Auch Timo Wölkens, Mitglied des Europäischen Parlaments und der SPD, hat eine kreative Form der Social-Media-Kommunikation gefunden. In seinem YouTube-Channel veröffentlicht er regelmäßig Videos unter dem Titel „Mythenmittwoch“. Darin möchte er Mythen über die Europäische Union, die regelmäßig in der Öffentlichkeit kursieren, analysieren und deren Wahrheitsgehalt auf den Grund gehen. So räumt er etwa anschaulich mit dem Mythos vom Filterkaffeeverbot oder der Einheitsgröße von Kondomen auf und erreicht auch damit regelmäßig mehr als 3.000 Nutzer.

Foto: CC BY-ND 2.0 Flickr User Yoel Ben-Avraham. Bildname: Social Media. Ausschnitt bearbeitet

Auch die großen Europäischen Institutionen pflegen ihre sozialen Medien. Über 2,3 Millionen Menschen „folgen“ z. B. dem Facebook-Profil des Europäischen Parlaments, wo täglich Posts über die Agenda der Plenarsitzungen, Veranstaltungen sowie deren Fotos und Videos veröffentlicht werden. Während die Beiträge auf Facebook meistens auf Englisch sind, verfolgt das EU-Parlament auf Twitter eine länderspezifische Strategie. Für jede offizielle Sprache der EU besitzt das Parlament einen eigenen Account. Auffällig sind dabei die unterschiedlichen Follower-Zahlen: Während der spanische Twitter-Account bereits 112.000 Follower hat, zählt der polnischer EU-Parlaments-Account nur 36.000 Follower.

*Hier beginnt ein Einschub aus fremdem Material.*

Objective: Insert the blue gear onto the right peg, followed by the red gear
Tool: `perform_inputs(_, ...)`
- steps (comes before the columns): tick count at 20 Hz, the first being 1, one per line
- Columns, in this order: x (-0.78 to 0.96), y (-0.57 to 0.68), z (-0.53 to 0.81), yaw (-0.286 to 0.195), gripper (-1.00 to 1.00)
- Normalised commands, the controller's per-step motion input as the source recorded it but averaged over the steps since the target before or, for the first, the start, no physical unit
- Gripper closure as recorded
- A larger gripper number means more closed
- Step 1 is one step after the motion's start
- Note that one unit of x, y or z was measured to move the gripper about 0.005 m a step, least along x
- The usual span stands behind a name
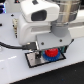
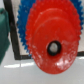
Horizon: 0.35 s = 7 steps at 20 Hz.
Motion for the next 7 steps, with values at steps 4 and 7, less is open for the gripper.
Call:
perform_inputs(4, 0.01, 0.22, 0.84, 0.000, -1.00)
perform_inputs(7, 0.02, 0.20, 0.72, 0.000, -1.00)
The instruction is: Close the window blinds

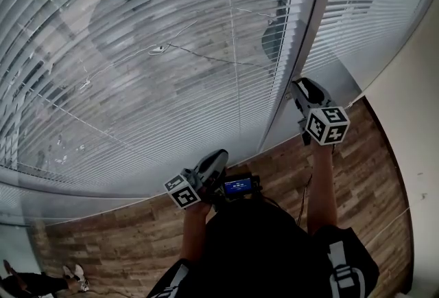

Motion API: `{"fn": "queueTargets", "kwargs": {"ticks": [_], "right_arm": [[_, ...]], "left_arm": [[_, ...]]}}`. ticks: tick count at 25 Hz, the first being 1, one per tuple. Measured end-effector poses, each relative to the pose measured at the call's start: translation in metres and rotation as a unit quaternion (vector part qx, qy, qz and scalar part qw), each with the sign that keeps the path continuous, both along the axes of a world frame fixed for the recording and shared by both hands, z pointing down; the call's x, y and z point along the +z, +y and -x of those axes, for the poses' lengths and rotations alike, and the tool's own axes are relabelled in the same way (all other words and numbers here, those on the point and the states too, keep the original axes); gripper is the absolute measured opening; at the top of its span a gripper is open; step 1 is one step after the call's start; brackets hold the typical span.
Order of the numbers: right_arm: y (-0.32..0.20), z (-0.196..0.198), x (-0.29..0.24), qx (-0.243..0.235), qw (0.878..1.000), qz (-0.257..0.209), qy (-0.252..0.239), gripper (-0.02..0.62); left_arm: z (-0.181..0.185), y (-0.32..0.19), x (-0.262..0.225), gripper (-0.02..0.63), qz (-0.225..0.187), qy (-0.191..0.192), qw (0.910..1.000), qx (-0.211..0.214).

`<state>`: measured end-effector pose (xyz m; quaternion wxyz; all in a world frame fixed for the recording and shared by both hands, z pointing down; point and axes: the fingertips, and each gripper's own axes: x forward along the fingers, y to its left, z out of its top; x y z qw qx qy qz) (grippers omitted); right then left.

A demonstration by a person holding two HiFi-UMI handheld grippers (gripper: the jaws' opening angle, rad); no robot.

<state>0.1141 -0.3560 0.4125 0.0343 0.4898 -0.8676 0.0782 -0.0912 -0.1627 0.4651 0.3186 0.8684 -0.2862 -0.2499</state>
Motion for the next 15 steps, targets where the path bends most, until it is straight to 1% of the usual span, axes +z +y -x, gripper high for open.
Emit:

Dem Kommunikationswissenschaftler und Rektor der ESCP Europe Wirtschaftshochschule Berlin, Andreas M. Kaplan, zufolge haben soziale Medien mit Blick auf die Kommunikation von EU-Inhalten einige wichtige Funktionen. So spielen sie auf europäischer Ebene eine wichtige Rolle, um Informationen über Politikinhalte zu verbreiten, da es bislang kein traditionelles, transeuropäisches Massenmedium, wie z.B. einen Europäischen Fernsehkanal, gibt. Zudem seien sie vor dem Hintergrund, dass einige Medien hauptsächlich skeptisch über die EU berichten, eine gute Möglichkeit, auf direktem Wege mit den Bürgern zu kommunizieren. Zusätzlich ermöglichen Facebook, Twitter, YouTube und Co nicht nur die Kommunikation zwischen Entscheidungsträgern und Bürgern, sondern auch die Interaktion zwischen Bürgern der EU und erzeugen dadurch ein stärkeres „Wir“-Gefühl.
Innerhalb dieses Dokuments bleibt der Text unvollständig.